◆ WHAT IS EXPECTED:
Find the line that contains "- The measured". Copy it and every line after it to the end of the material below, exactly, with no pictures.

◆ INPUT DATA:
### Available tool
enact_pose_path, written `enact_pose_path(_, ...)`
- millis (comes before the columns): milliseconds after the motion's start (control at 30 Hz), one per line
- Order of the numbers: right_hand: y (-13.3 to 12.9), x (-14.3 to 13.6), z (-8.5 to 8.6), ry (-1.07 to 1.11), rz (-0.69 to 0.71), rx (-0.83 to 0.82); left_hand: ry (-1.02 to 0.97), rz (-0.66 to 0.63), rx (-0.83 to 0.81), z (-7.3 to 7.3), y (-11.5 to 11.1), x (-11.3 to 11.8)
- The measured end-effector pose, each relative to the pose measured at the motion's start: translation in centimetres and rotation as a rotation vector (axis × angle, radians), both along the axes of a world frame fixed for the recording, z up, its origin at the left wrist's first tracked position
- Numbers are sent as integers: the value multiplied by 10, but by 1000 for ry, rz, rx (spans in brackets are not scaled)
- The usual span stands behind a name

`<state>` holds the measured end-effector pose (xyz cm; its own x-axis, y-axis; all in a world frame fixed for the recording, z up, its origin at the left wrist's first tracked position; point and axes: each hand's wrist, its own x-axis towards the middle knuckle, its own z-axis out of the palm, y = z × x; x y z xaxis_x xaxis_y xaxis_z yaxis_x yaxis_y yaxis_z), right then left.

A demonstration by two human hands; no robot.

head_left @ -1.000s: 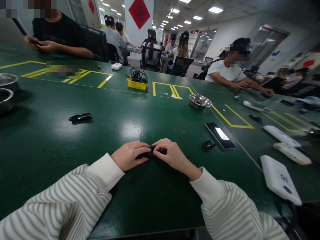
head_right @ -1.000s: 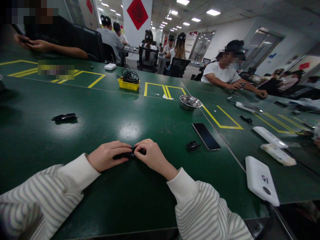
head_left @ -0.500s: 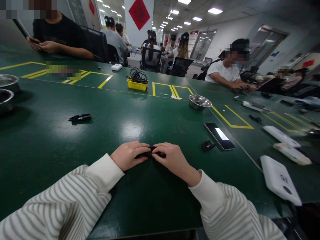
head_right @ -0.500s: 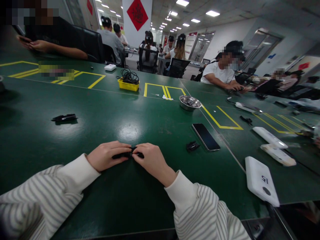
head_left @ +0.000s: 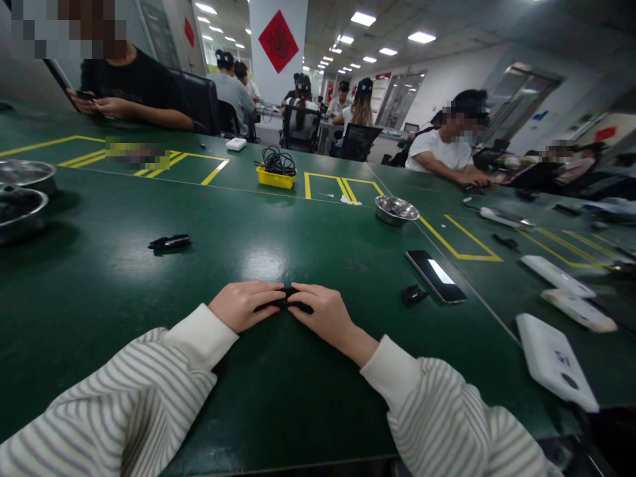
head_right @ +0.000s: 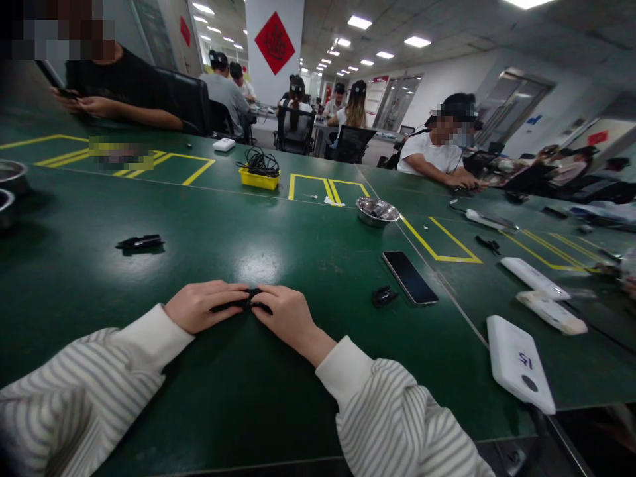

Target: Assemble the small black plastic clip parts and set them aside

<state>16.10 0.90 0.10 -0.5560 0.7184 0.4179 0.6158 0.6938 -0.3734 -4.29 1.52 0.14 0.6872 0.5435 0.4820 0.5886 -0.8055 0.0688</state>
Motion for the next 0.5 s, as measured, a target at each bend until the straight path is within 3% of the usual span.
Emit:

◆ FINAL ANSWER:
- The measured end-effector pose, each relative to the pose measured at the motion's start: translation in centimetres and rotation as a rotation vector (axis × angle, radians), both along the axes of a world frame fixed for the recording, z up, its origin at the left wrist's first tracked position
- Numbers are sent as integers: the value multiplied by 10, but by 1000 for ry, rz, rx (spans in brackets are not scaled)
- The usual span stands behind a name

`<state>` holds the measured end-effector pose (xyz cm; its own x-axis, y-axis; all in a world frame fixed for the recording, z up, its origin at the left wrist's first tracked position; point and axes: each hand's wrist, its own x-axis towards the middle knuckle, its own z-axis out of the palm, y = z × x; x y z xaxis_x xaxis_y xaxis_z yaxis_x yaxis_y yaxis_z), right then left.

A demonstration by two human hands; no robot.

head_left @ -1.000s: 
head_right @ -1.000s: 
head_left @ -0.500s: 
head_right @ -0.500s: 
head_left @ +0.000s: 
head_right @ +0.000s: 

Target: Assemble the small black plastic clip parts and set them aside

<state>16.10 0.90 0.10 -0.5560 0.7184 0.4179 0.6158 0.6938 -0.3734 -4.29 1.52 0.14 0.6872 0.5435 0.4820 0.5886 -0.8055 0.0688</state>
Motion for the next 0.5 s, as measured, a target at each bend until the straight path is within 3% of the usual span.
Emit:

No further output is required here.